YOUR ASSIGNMENT
Set down, please, without alteration, the lines of the entries below from the first through the one containing "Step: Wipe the".

*** Opening of RECORD EXCERPTS ***

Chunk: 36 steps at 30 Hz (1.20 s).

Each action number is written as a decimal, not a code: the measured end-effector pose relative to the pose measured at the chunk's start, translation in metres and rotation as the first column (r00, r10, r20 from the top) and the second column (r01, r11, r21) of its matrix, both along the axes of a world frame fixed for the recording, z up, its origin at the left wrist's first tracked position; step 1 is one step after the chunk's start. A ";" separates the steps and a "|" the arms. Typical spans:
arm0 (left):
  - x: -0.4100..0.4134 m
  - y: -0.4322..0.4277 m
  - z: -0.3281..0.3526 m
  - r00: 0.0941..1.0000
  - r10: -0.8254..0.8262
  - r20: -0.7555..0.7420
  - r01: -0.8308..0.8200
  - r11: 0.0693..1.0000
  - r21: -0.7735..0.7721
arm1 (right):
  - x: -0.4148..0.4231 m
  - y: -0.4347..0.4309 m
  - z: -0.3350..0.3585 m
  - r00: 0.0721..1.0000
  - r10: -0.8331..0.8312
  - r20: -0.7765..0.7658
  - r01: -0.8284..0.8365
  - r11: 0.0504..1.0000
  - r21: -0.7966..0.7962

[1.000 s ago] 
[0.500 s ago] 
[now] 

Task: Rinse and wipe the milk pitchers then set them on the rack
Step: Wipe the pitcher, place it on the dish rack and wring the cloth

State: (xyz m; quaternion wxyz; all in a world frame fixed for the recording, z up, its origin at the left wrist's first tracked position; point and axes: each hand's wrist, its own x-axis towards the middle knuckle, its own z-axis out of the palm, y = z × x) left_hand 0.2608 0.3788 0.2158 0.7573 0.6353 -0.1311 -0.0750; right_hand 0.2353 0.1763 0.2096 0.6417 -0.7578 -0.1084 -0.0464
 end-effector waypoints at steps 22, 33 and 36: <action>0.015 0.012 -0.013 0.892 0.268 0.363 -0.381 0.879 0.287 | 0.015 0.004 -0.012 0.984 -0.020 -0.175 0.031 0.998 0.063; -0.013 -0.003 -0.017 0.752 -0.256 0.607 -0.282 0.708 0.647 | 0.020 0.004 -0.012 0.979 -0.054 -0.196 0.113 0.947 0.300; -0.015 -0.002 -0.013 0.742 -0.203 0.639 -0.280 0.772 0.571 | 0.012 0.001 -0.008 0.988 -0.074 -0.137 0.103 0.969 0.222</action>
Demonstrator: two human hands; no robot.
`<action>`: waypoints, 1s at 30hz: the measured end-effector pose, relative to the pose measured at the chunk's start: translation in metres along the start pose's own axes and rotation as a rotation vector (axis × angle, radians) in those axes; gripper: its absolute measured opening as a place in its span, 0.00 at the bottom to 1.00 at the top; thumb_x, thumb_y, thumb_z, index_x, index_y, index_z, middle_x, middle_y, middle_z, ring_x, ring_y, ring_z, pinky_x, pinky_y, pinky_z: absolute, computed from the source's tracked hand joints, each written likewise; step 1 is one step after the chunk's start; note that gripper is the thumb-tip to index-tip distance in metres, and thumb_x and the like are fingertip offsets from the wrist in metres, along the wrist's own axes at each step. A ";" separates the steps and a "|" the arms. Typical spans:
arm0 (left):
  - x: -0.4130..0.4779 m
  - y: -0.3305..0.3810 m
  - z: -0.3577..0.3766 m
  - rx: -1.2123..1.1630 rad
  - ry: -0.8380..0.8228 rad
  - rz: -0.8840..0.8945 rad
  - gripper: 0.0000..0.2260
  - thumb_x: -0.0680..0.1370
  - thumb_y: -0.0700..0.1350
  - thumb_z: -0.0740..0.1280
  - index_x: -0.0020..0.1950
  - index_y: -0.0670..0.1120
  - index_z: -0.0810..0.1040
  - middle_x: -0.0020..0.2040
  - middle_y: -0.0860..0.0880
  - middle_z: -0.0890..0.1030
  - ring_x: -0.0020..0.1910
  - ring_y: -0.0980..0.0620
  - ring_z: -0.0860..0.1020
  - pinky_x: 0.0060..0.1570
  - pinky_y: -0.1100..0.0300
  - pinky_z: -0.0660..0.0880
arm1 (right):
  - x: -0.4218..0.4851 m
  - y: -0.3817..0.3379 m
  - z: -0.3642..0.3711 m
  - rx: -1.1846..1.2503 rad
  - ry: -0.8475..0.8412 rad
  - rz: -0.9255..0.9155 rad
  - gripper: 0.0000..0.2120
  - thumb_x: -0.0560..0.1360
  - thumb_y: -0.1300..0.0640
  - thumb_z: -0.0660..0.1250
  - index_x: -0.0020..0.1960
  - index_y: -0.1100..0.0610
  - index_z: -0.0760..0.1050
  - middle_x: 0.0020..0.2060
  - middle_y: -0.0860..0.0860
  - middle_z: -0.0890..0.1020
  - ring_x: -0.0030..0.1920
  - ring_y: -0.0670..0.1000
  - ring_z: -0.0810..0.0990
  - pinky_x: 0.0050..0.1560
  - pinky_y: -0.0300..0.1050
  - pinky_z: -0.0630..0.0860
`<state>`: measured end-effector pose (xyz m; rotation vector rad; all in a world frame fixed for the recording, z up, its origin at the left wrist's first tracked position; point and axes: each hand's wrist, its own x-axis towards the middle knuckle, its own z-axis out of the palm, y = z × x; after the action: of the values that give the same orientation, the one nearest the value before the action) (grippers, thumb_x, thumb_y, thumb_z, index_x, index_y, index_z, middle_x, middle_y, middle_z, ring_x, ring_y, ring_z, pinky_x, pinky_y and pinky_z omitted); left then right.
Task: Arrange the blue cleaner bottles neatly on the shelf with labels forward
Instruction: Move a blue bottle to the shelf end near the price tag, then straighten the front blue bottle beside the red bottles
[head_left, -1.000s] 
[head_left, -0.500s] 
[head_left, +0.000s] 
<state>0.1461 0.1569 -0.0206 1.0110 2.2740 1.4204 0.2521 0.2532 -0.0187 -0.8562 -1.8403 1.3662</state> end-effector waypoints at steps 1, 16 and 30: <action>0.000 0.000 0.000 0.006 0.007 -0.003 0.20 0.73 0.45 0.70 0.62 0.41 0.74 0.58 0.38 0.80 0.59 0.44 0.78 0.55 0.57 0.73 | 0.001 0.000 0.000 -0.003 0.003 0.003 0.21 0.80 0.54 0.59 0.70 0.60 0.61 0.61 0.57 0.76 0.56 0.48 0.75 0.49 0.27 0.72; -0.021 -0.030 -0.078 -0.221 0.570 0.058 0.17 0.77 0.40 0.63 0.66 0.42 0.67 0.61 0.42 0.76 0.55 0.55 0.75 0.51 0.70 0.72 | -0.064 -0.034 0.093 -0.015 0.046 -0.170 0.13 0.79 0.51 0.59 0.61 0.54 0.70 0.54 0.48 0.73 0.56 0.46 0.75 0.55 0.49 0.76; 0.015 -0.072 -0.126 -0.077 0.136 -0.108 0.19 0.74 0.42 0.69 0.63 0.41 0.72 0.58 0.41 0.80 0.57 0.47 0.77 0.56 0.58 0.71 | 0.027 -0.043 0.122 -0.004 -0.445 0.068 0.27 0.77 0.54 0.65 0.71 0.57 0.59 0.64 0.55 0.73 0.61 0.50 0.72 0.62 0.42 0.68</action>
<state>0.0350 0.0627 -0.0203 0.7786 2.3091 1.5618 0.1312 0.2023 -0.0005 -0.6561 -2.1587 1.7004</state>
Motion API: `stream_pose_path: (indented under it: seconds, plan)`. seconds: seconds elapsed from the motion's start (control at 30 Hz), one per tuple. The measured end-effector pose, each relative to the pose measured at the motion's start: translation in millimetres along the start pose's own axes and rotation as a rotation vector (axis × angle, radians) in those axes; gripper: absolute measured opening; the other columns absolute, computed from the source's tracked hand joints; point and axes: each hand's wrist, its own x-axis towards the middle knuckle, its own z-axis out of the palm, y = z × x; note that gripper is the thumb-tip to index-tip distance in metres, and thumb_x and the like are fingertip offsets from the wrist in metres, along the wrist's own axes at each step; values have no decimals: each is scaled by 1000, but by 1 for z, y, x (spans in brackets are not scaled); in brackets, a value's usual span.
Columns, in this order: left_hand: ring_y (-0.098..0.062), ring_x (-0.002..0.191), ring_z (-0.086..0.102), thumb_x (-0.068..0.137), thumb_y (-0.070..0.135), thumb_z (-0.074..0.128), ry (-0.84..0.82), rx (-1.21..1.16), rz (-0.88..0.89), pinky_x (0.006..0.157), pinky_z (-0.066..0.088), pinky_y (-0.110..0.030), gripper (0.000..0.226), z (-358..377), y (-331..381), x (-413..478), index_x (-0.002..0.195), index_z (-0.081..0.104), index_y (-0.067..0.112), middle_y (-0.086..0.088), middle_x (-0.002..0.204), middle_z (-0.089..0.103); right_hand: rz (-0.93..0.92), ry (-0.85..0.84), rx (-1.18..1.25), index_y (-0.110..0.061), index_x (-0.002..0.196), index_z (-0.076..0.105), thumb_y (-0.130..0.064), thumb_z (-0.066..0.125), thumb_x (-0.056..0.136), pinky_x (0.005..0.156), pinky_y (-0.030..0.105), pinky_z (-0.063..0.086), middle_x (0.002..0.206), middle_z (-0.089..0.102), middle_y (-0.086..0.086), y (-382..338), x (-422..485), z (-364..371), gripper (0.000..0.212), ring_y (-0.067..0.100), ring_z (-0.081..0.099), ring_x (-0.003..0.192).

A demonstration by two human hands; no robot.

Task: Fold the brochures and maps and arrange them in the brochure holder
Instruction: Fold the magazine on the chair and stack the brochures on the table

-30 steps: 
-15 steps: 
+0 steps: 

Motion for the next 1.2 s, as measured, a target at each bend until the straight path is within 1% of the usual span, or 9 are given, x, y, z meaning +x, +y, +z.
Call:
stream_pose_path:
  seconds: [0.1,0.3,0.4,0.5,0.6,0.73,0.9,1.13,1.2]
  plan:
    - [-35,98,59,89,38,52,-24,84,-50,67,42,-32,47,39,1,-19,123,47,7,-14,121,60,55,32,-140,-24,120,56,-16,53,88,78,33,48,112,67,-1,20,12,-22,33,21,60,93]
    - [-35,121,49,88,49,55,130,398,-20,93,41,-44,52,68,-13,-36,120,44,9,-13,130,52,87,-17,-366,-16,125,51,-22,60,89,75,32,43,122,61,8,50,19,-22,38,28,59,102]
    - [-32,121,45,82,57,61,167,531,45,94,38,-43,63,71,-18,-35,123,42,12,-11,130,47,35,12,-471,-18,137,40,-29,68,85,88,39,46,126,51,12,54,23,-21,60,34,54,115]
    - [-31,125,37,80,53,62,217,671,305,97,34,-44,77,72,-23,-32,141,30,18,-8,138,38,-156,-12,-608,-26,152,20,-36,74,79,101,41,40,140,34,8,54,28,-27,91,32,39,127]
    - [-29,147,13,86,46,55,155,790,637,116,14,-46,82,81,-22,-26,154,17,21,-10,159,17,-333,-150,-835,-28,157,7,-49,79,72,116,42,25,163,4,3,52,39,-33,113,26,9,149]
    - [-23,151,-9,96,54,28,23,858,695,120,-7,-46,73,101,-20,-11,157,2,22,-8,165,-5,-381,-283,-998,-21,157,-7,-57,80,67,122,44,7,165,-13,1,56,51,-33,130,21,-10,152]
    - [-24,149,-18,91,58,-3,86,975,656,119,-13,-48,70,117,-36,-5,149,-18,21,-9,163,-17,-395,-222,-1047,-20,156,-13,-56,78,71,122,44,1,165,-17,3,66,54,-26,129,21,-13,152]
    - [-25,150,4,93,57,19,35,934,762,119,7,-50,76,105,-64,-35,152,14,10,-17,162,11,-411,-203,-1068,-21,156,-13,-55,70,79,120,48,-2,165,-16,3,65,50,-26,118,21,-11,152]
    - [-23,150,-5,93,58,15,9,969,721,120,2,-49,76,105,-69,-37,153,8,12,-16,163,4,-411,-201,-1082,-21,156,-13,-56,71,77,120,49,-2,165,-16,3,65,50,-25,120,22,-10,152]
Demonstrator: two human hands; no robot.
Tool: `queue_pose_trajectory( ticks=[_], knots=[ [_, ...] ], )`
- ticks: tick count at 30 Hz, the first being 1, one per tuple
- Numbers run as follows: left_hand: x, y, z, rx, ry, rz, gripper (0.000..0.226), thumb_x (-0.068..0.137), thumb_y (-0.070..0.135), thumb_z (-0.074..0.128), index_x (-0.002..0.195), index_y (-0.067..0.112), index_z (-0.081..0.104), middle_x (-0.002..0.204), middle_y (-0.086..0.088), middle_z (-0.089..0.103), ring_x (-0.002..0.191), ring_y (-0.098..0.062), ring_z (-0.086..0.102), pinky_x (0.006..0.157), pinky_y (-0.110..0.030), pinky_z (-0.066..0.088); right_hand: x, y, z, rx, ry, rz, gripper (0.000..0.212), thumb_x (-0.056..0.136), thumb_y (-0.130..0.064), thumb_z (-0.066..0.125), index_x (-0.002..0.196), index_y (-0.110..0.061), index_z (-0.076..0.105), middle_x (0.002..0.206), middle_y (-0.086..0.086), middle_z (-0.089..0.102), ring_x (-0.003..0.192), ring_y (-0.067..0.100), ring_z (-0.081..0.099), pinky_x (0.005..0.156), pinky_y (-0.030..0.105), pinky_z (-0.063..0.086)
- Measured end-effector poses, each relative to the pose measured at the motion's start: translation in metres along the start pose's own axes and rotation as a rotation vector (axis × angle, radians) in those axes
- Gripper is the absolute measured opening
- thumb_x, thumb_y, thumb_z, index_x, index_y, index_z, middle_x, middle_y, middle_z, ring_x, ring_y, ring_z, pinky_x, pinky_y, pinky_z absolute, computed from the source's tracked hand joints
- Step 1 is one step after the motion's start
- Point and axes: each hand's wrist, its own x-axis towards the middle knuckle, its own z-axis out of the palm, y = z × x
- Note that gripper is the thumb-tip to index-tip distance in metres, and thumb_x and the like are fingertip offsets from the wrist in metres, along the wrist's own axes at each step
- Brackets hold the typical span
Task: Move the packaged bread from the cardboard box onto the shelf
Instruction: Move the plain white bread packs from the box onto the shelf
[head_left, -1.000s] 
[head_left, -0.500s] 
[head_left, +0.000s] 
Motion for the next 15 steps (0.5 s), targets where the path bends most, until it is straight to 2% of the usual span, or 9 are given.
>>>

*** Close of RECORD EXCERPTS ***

YOUR SOLUTION
Chunk: 36 steps at 30 Hz (1.20 s).

Each action number is written as a decimal, not a code: the measured end-effector pose relative to the pose measured at the chunk's start, translation in metres and rotation as the first column (r00, r10, r20 from the top) and the second column (r01, r11, r21) of its matrix, both along the axes of a world frame fixed for the recording, z up, its origin at the left wrist's first tracked position; step 1 is one step after the chunk's start. A ";" separates the steps and a "|" the arms. Typical spans:
arm0 (left):
  - x: -0.4100..0.4134 m
  - y: -0.4322..0.4277 m
  - z: -0.3281..0.3526 m
  - r00: 0.0941..1.0000
  - r10: -0.8254..0.8262
  - r20: -0.7555..0.7420
  - r01: -0.8308..0.8200
  - r11: 0.0693..1.0000
  - r21: -0.7735..0.7721
arm1 (right):
  - x: -0.4148..0.4231 m
  - y: -0.4347..0.4309 m
  - z: -0.3350..0.3585 m
  - r00: 0.0721..1.0000
  - r10: -0.8331..0.8312
  - r20: -0.7765..0.7658
  - r01: -0.8284..0.8365
  - r11: 0.0504..1.0000
  - r21: -0.7966..0.7962

[1.000 s ago] 
[0.500 s ago] 
[now] 

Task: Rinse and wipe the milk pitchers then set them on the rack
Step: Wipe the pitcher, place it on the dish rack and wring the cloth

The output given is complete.